Directions |
The stretch wanted below opens at the line containing "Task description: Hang" and closes at the line containing "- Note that". Please return it exactly, with no other lines.

Exercise input |
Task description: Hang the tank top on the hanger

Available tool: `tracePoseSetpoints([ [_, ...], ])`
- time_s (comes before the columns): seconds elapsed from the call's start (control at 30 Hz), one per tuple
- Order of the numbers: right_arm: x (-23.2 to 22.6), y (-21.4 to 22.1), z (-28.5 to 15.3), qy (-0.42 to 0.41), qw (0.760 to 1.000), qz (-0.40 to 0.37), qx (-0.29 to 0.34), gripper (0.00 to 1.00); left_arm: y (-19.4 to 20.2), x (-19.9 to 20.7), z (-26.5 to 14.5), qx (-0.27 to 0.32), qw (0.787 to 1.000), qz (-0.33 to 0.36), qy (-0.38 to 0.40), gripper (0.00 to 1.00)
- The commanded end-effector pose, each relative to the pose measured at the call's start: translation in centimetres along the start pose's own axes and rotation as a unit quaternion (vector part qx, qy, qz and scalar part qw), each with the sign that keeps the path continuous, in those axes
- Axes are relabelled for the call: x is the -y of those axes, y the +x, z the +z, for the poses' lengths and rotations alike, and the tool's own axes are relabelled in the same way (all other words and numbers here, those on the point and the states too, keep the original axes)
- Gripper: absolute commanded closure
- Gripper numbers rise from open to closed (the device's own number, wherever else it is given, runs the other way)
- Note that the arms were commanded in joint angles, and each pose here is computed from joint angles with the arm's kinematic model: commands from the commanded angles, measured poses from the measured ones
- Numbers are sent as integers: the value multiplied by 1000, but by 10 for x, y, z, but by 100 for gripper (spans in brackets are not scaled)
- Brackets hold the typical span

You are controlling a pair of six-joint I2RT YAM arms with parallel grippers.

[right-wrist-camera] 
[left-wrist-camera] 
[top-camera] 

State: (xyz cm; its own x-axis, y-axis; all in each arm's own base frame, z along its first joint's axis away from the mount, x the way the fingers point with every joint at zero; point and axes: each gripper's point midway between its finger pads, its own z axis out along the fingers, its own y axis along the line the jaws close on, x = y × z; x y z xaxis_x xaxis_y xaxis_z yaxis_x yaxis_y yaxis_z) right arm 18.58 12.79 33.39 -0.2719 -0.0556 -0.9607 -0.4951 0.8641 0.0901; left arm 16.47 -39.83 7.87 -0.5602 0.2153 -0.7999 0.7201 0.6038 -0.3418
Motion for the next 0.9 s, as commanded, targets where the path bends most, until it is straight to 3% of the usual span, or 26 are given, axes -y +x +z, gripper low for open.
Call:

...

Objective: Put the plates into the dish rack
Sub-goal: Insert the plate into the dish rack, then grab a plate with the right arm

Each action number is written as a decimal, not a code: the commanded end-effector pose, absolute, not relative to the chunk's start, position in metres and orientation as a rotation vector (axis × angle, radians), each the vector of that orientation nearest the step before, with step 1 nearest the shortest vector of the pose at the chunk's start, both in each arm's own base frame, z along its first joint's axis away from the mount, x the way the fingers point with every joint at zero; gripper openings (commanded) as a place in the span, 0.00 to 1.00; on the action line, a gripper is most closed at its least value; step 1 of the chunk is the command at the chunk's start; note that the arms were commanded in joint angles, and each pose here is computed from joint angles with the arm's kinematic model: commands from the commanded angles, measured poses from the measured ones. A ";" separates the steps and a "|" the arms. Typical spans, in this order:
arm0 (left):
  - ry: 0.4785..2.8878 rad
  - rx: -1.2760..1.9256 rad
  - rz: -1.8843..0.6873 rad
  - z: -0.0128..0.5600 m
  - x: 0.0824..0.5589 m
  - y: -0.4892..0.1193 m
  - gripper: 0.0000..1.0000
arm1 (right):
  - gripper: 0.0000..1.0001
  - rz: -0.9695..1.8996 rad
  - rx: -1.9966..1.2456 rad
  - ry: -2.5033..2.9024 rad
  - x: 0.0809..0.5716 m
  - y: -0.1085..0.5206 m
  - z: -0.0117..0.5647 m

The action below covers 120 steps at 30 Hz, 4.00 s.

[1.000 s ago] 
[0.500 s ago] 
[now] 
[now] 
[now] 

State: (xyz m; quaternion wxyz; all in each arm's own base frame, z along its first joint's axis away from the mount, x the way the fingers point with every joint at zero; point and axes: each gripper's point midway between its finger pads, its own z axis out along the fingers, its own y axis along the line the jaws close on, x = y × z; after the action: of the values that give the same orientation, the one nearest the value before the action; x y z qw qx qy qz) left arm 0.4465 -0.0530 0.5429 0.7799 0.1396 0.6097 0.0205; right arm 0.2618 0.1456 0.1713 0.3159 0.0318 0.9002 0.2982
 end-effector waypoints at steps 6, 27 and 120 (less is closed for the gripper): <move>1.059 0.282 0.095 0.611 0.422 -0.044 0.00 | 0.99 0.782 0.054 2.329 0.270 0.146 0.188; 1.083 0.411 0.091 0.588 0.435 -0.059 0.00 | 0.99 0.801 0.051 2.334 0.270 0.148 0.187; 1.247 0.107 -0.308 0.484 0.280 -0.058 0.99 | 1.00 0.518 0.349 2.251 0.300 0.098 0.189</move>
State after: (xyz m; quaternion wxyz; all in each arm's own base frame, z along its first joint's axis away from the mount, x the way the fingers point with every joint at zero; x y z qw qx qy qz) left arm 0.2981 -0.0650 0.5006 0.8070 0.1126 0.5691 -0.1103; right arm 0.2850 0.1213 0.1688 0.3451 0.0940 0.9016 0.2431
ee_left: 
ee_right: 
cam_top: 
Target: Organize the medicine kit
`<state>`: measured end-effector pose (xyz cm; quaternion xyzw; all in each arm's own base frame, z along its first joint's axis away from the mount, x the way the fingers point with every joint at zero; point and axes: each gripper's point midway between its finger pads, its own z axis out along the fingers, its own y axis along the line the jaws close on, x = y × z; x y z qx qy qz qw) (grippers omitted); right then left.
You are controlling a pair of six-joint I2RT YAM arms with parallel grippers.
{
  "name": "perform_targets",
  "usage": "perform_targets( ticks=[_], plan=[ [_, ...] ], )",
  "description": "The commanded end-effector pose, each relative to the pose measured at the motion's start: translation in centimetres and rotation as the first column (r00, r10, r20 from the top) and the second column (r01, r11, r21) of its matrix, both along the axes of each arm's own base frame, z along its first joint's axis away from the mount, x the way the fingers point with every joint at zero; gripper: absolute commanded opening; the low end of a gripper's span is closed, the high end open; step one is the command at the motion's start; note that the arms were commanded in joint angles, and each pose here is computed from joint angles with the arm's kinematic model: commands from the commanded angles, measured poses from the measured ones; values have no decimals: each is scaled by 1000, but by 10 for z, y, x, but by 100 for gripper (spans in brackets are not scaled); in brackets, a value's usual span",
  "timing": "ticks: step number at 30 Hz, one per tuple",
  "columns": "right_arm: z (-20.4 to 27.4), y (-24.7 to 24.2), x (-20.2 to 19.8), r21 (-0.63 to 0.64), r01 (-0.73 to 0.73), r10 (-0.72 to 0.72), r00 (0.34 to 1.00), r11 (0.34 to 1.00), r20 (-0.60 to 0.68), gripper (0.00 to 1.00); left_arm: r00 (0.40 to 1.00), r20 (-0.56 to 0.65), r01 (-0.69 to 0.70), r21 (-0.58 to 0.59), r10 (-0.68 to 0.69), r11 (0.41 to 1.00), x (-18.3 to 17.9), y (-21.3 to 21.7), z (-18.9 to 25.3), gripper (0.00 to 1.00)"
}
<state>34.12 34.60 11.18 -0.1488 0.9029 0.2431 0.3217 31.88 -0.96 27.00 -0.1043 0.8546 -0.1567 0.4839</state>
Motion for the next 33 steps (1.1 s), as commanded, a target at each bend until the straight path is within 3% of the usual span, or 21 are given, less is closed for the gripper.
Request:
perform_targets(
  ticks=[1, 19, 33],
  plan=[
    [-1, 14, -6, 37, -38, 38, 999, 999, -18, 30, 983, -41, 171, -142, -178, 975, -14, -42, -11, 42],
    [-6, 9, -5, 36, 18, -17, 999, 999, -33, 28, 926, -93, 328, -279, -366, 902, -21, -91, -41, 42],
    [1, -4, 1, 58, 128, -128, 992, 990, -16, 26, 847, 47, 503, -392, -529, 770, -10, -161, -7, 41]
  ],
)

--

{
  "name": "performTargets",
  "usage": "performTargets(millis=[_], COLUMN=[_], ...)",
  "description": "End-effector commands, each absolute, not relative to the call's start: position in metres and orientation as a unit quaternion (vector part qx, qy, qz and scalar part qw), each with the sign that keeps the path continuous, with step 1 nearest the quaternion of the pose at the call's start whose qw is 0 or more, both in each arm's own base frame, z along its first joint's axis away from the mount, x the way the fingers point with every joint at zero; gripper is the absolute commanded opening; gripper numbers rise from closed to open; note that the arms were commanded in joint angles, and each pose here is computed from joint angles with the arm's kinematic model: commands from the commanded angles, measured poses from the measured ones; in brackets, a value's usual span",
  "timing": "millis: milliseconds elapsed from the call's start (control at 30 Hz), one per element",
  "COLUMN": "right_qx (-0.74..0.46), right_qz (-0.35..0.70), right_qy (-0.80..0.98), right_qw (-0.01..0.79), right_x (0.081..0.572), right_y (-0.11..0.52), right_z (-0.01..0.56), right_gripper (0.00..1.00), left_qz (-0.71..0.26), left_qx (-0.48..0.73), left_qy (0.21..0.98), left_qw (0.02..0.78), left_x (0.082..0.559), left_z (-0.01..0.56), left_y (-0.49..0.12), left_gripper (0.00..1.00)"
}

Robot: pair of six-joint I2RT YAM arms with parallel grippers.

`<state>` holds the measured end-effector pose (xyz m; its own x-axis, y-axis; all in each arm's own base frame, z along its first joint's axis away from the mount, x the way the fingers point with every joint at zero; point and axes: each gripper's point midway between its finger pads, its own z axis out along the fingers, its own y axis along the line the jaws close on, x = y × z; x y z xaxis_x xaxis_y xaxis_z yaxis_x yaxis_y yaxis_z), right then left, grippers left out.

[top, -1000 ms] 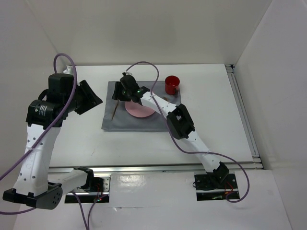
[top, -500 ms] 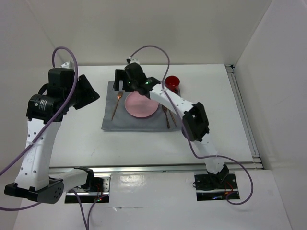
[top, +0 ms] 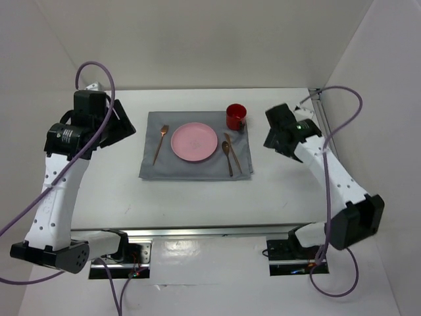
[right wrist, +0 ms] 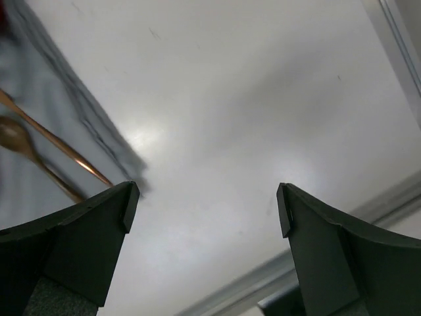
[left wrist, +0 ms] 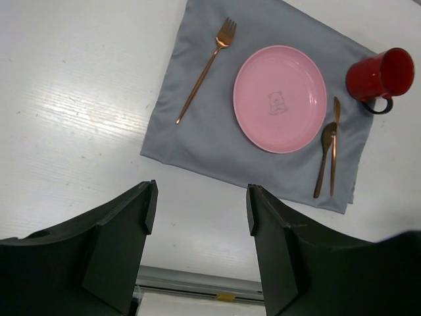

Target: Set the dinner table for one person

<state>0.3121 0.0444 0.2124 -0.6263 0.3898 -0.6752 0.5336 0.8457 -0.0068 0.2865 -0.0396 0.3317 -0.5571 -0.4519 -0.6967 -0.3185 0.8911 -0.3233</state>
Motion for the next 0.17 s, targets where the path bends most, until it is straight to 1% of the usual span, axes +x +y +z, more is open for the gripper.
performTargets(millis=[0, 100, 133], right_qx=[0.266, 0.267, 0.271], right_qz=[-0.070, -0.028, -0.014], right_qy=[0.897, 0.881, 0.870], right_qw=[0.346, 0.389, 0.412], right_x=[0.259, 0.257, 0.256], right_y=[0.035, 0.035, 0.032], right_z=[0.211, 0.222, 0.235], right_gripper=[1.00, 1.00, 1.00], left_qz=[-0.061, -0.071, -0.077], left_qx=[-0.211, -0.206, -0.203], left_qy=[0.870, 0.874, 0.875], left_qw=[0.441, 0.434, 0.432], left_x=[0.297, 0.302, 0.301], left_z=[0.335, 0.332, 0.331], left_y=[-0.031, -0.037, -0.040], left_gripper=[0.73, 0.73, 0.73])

Task output |
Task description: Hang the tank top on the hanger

Available tool: `tracePoseSetpoints([ [_, ...], ])`
- time_s (comes before the columns): seconds elapsed from the call's start (control at 30 Hz), one per tuple
- Order of the numbers: right_arm: x (-23.2 to 22.6), y (-21.4 to 22.1), z (-28.5 to 15.3), qy (-0.42 to 0.41), qw (0.760 to 1.000), qz (-0.40 to 0.37), qx (-0.29 to 0.34), gripper (0.00 to 1.00); left_arm: y (-19.4 to 20.2), x (-19.9 to 20.7), z (-26.5 to 14.5), qx (-0.27 to 0.32), qw (0.787 to 1.000), qz (-0.33 to 0.36), qy (-0.38 to 0.40), gripper (0.00 to 1.00)
- The commanded end-effector pose, each relative to the pose measured at the call's start: translation in centimetres along the start pose's own axes and rotation as a unit quaternion (vector part qx, qy, qz and scalar part qw), each with the sign that keeps the path continuous, in those axes
- Axes are relabelled for the call: x is the -y of those axes, y the +x, z the +z, for the poses' lengths and rotations alike, and the tool's own axes are relabelled in the same way (all other words and numbers here, those on the point and the states too, keep the original axes)
- Gripper: absolute commanded closure
- Gripper numbers rise from open to closed (the device's own number, wherever else it is given, runs the other way)
- Note that the arms were commanded in joint angles, and each pose here is computed from joint angles with the arm's kinematic model: commands from the commanded angles, measured poses from the measured ones

The response is now finished.